== Task material

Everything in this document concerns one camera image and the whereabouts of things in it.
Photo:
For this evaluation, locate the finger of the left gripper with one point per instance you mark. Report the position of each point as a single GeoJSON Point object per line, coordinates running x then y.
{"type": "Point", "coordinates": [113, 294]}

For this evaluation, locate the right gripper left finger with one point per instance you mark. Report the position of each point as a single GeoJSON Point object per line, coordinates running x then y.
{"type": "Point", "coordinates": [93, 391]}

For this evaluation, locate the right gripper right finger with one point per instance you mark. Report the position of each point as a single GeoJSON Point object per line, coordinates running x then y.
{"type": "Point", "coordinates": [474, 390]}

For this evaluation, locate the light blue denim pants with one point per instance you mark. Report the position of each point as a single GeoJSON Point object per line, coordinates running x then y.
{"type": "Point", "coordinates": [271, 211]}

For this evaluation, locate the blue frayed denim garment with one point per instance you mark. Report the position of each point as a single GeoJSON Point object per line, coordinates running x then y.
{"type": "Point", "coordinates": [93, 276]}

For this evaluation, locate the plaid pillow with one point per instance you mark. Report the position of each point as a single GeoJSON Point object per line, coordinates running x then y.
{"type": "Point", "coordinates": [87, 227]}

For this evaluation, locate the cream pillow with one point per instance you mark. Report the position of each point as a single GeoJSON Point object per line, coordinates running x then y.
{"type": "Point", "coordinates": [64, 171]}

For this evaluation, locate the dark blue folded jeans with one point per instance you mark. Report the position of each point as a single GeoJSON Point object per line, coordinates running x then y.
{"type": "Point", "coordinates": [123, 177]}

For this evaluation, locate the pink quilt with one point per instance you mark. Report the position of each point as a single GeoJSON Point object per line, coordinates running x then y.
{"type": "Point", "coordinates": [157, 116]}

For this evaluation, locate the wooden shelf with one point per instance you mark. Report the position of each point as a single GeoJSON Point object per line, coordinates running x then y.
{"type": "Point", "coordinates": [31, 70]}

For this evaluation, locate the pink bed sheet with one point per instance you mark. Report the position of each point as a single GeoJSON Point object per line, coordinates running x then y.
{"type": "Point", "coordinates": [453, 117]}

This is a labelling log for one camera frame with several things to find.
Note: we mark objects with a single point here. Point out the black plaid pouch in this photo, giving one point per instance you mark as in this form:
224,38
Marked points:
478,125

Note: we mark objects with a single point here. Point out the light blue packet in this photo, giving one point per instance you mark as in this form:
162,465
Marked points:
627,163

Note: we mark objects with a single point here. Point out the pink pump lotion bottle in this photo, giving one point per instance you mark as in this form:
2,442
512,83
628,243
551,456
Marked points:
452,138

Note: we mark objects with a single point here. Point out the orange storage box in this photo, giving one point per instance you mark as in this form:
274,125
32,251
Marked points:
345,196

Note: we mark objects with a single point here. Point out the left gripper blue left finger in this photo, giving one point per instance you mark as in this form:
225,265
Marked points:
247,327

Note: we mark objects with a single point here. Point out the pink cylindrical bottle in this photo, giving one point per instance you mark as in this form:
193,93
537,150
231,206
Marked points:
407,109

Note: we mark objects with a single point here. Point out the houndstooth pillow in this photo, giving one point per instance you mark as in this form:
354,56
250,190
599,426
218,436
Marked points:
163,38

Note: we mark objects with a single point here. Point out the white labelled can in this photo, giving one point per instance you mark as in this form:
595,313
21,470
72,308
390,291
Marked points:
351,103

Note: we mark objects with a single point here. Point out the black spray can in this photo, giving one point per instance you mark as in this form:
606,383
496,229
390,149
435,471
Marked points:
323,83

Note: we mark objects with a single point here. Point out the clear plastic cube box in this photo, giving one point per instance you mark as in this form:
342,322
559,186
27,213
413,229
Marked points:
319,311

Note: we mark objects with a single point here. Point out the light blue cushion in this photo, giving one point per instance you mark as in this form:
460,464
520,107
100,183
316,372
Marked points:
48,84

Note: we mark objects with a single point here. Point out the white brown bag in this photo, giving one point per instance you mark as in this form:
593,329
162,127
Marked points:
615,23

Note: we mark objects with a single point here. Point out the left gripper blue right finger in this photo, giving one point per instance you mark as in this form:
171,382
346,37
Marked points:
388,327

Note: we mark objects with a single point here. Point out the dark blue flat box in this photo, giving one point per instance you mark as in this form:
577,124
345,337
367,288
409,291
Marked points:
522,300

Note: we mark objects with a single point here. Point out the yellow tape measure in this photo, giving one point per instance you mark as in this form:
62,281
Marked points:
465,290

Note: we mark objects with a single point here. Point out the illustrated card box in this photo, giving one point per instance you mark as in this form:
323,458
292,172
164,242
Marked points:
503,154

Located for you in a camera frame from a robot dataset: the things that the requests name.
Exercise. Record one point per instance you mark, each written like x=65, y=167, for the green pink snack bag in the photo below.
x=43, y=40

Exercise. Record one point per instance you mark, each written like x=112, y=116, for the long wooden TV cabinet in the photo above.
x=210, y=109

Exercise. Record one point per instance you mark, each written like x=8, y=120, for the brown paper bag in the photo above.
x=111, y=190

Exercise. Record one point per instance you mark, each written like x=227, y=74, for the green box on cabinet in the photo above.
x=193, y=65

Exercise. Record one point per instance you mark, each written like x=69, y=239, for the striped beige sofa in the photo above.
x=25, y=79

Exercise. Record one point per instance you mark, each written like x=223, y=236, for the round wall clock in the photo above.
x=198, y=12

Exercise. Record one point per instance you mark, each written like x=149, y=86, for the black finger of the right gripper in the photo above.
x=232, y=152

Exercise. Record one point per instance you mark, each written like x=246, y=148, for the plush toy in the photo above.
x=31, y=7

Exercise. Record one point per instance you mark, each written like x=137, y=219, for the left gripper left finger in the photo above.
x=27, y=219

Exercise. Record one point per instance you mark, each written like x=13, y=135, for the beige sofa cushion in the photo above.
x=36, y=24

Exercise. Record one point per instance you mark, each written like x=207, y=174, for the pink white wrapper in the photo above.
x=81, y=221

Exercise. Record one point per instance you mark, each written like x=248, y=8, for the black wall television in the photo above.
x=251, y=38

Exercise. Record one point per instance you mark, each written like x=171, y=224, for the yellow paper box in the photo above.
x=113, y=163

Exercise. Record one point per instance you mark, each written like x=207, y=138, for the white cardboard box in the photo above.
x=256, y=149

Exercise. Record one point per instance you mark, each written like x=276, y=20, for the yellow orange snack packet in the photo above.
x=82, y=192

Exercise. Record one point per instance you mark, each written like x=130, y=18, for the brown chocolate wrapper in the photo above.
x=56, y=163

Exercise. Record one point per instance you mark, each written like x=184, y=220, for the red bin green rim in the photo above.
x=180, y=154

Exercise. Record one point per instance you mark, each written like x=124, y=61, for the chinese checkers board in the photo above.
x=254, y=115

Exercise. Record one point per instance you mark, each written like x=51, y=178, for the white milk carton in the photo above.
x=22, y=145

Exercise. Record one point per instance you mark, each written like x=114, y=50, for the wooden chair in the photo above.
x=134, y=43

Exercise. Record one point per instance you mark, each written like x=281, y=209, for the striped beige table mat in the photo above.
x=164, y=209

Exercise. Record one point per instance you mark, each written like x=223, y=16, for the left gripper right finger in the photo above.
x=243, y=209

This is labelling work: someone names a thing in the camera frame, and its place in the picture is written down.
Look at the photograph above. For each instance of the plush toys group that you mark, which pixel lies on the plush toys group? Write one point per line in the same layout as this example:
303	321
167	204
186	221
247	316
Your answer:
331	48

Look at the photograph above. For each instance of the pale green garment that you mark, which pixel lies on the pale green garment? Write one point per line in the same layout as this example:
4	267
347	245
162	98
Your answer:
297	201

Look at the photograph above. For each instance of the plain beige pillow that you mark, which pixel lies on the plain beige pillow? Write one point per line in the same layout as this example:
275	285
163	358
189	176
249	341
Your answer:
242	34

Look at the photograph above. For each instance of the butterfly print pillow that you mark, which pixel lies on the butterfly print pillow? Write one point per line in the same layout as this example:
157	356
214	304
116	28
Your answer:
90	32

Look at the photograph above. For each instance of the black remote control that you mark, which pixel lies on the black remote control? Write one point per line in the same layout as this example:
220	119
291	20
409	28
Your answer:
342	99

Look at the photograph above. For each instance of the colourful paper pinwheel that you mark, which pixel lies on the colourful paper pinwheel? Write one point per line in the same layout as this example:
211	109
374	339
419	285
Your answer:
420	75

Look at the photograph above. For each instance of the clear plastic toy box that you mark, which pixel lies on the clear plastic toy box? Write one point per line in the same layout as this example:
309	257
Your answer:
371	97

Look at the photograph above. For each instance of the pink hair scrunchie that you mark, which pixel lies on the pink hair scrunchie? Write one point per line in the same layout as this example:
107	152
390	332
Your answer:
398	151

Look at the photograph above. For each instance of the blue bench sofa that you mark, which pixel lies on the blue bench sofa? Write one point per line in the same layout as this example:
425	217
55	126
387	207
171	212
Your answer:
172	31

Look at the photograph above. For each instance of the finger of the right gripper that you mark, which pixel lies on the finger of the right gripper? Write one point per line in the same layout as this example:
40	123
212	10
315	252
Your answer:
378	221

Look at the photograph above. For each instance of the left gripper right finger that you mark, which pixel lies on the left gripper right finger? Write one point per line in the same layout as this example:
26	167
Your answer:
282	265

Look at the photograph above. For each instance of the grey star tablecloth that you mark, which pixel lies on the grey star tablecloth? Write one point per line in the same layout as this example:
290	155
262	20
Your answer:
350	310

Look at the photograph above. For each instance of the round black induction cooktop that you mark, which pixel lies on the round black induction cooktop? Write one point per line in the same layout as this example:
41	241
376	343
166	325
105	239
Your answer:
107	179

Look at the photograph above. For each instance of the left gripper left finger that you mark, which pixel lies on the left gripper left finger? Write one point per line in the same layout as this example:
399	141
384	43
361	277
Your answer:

====

If a line holds the string "camera", it counts; please state how many such lines there are in the data, with nothing more.

#### Answer area:
4